*** Dataset excerpt ***

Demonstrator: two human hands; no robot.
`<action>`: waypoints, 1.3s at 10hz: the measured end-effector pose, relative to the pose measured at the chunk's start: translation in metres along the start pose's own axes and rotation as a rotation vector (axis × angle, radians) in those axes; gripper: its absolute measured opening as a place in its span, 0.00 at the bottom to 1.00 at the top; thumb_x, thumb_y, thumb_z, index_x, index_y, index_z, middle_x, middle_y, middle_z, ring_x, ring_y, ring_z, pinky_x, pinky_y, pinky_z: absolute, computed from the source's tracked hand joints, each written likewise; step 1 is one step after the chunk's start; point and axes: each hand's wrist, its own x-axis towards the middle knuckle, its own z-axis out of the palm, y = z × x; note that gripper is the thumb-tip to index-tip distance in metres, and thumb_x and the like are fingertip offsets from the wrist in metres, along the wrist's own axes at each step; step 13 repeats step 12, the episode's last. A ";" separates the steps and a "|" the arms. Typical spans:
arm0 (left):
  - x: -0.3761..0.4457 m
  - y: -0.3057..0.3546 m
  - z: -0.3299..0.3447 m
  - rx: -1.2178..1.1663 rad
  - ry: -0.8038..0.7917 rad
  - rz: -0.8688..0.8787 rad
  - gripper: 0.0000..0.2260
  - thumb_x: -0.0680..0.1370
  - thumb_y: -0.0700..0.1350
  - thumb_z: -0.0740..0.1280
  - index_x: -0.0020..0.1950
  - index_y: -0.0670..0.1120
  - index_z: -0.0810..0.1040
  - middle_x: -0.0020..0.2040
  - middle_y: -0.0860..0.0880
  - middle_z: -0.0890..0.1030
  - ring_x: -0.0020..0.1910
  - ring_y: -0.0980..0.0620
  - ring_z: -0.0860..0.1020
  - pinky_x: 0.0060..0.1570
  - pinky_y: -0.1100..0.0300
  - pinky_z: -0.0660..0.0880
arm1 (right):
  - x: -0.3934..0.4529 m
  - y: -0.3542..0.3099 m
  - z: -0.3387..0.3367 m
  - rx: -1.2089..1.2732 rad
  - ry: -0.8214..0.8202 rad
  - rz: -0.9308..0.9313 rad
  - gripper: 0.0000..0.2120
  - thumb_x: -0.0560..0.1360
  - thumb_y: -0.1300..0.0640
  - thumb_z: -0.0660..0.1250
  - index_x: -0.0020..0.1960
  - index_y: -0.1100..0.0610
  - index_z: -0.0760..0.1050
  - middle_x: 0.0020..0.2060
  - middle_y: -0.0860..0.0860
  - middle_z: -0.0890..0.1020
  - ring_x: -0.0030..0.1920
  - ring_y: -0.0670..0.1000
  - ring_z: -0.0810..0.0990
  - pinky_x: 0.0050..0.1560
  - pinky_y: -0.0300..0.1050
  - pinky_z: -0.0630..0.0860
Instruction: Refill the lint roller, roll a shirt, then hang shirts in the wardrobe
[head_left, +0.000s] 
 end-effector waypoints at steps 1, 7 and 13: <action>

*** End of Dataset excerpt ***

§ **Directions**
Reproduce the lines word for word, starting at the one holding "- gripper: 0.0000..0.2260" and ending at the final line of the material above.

§ **Result for this exercise**
  - gripper: 0.0000..0.2260
  - thumb_x: -0.0680..0.1370
  - thumb_y: -0.0700..0.1350
  - thumb_z: -0.0740..0.1280
  - index_x: -0.0020..0.1950
  - index_y: -0.0670..0.1120
  - index_z: -0.0810..0.1040
  - middle_x: -0.0020..0.2040
  - middle_y: -0.0860..0.0880
  - middle_z: -0.0890..0.1030
  - ring_x: -0.0020..0.1910
  - ring_y: -0.0980..0.0620
  - ring_z: -0.0860..0.1020
  - pinky_x: 0.0060..0.1570
  - pinky_y: -0.1100..0.0300
  - pinky_z: -0.0660..0.0880
arm1 (right):
  - x: -0.3934..0.4529 m
  - y: -0.3542..0.3099 m
  - z: -0.3387..0.3367 m
  - rx: -1.2089..1.2732 rad
  - ry: -0.8214..0.8202 rad
  - rz: -0.9308..0.9313 rad
  - gripper: 0.0000..0.2120
  - thumb_x: -0.0560..0.1360
  - thumb_y: -0.1300..0.0640
  - thumb_z: -0.0660..0.1250
  - index_x: -0.0020..0.1960
  - index_y: -0.1100..0.0610
  - index_z: -0.0760..0.1050
  - middle_x: 0.0020..0.2060
  - middle_y: -0.0860..0.0860
  - middle_z: -0.0890..0.1020
  - ring_x: -0.0030..0.1920
  - ring_y: -0.0670..0.1000
  - ring_z: -0.0810..0.0990
  - pinky_x: 0.0050..0.1560
  - pinky_y: -0.0300..0.1050
  - pinky_z: -0.0630..0.0860
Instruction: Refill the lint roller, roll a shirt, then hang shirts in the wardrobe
[head_left, +0.000s] 
 end-effector waypoints at steps 1, 7 and 13: <action>

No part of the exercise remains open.